Filosofia
de Intervenção Social: Uma Alternativa à Cultura de Paz em Moçambique
Nota-introdutória
O artigo
analisa o papel do ensino de filosofia na construção da democracia e espírito
de cidadania em Moçambique. Nele propomos que a filosofia no ensino secundário,
como no universitário, deve abandonar o seu carácter puramente teórico e
contemplativo e que passe a ser um instrumento de intervenção social e de
transformação da sociedade, conjugando a reflexão e a acção. Pois, ao nosso
ver, ensinar a filosofia aos moçambicanos de modo que possam ser democráticos,
cidadãos participativos e comprometidos com a coisa pública significa inculcar
neles um espirito de paz, em que as ideias e palavra são as armas confiadas
para a resolução dos problemas político-sociais, e não as armas bélicas.
Filosofia
é uma das disciplinas que temos que encarar quando principiamos o ensino pré-universitário
e, principalmente, o universitário no caso do nosso pais Moçambique. A palavra
filosofia deriva do grego e é constituída por duas palavras filon = amor, ou amizade, ou busca; e sophia = sabedoria, verdade; etimologicamente filosofia significa amor à sabedoria ou busca da verdade.
Para
muitos, lidar com esta ciência não tem sido tarefa fácil, pois ela tem sido
conotada como sendo ciência extremamente difícil, própria para os “loucos do
saber” ou dos sábios, indivíduos que
não têm tempo para nada na vida senão procurar problemas onde não existem. Aliás,
Platão afirmara n’A República que a filosofia é ciência dos “espíritos nobres”,
bem educados, que se isolam do mundo, limpos de corrupção, e que são fieis à sua natureza e vocação (PLATÃO, 1949:
270).
O que
caracteriza o estado de espirito dos filósofos é a curiosidade, a inquietude, o
espanto ou o assombro perante o ser, como afirma Aristóteles.
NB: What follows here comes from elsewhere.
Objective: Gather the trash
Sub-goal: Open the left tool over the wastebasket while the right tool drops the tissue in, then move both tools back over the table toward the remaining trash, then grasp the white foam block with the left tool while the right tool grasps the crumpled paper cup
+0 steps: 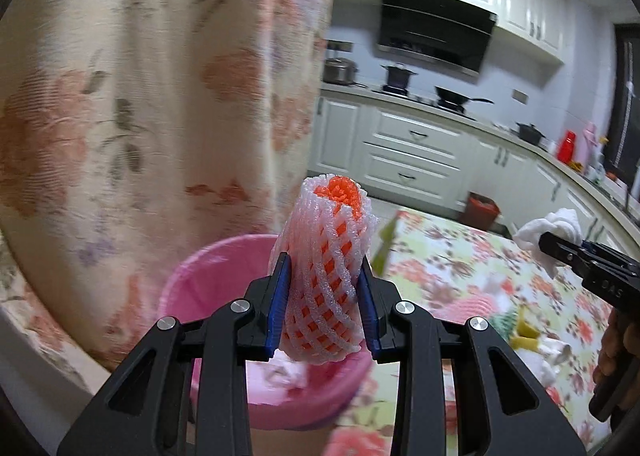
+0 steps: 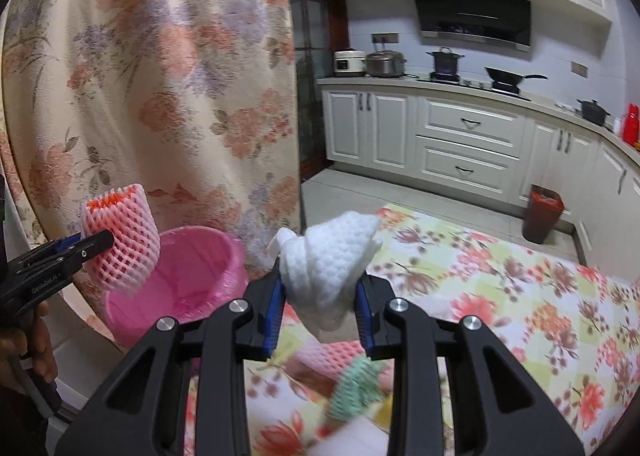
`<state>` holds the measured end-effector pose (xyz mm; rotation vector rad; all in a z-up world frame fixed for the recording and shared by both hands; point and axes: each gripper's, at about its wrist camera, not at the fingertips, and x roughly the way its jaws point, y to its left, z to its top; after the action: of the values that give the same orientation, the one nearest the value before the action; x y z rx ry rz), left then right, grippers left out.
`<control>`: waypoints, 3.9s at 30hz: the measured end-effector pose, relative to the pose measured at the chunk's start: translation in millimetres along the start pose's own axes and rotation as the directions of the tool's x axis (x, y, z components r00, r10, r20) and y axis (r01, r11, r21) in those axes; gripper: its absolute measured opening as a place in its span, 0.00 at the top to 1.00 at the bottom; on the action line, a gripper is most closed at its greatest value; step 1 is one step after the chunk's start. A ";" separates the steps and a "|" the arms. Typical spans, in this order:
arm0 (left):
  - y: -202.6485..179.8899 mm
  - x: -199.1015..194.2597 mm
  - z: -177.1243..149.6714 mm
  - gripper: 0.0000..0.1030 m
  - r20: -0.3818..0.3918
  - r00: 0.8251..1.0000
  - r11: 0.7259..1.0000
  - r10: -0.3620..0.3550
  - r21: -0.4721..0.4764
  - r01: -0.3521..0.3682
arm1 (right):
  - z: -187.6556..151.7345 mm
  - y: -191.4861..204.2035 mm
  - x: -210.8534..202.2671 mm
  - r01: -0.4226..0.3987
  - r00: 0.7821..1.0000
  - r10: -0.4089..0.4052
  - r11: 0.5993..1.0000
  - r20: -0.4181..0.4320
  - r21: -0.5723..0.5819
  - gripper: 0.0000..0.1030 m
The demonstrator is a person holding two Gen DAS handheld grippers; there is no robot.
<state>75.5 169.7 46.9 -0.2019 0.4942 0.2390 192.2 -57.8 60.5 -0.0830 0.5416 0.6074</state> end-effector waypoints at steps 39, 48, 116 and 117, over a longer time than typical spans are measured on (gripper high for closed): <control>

Este estado de
espirito é que leva ao filósofo a um constante questionamento sobre o ser,
sobre o homem, a sua vida e a sua relação com os outros homens, com o poder
politico, com a natureza e com Deus. Mas é ainda a sua capacidade de questionar
(e um questionamento crítico), que o leva a constante insatisfação pelas
respostas obtidas, ao desejo constante de busca da verdade. Para alguns, a
filosofia, ou melhor, o filósofo perturba a ordem pública, para outros ela não
serve para nada.
Segundo
Luckesi (1994), é preciso eliminarmos os preconceitos de que a filosofia é
inútil, difícil e complicada, para ele a tarefa de filosofar não é tão difícil como
se tem acreditado. Ele propõe três passos do processo do filosofar: 1º) Inventariar
os valores que explicam e orientam a nossa vida, e a vida da sociedade, e que dimensionam
as finalidades da prática humana; 2º) momento de crítica, tomar esses valores e
submetê-los a crítica acerbada, questioná-los por todos os ângulos possíveis
para verificar se são significativos e se, de facto compõem o sentido que
queremos dar à existência; 3º) Construção crítica dos valores que sejam
significativos para compreender e orientar nossas vidas individuais e dentro da
sociedade. Estes três passos, só serão difíceis a aqueles que não tem a coragem
para os trilhar.
A
filosofia, juntamente com a educação, são instrumentos de transformação social,
uma vez que orientam a existência humana, orienta convivência entre os homens,
a sociedade. A própria educação precisa da orientação filosófica para a sua
caminhada.
1.1 A Pertinência da filosofia
na educação
Uma
das questões que podemos levantar sobre a pertinência da introdução da
filosofia em Moçambique, será: para quê o ensino de filosofia nas escolas e
universidades moçambicanas? Que papel é chamada a desempenhar no contexto
moçambicano? Ou, por outra, qual é a importância da aprendizagem da filosofia
em Moçambique?
Ngoenha
(2003), no prefácio do manual de filosofia daf 11ª e 12ª intitulado “A Emergência
do Filosofar”, afirma que a pertinência da introdução da filosofia no ensino secundário
nas escolas e universidades moçambicanas reside na capacidade de responder às
diversas questões que são a ela colocadas, questões essencialmente filosóficas,
principalmente de timbre, ético, epistemológico e político. Para Ngoenha a
filosofia é um instrumento de emancipação, e é neste âmbito que o ensino de filosofia
em Moçambique aparece para reforçar a consolidação da paz, a incrementação da
democracia e o desenvolvimento económico e social.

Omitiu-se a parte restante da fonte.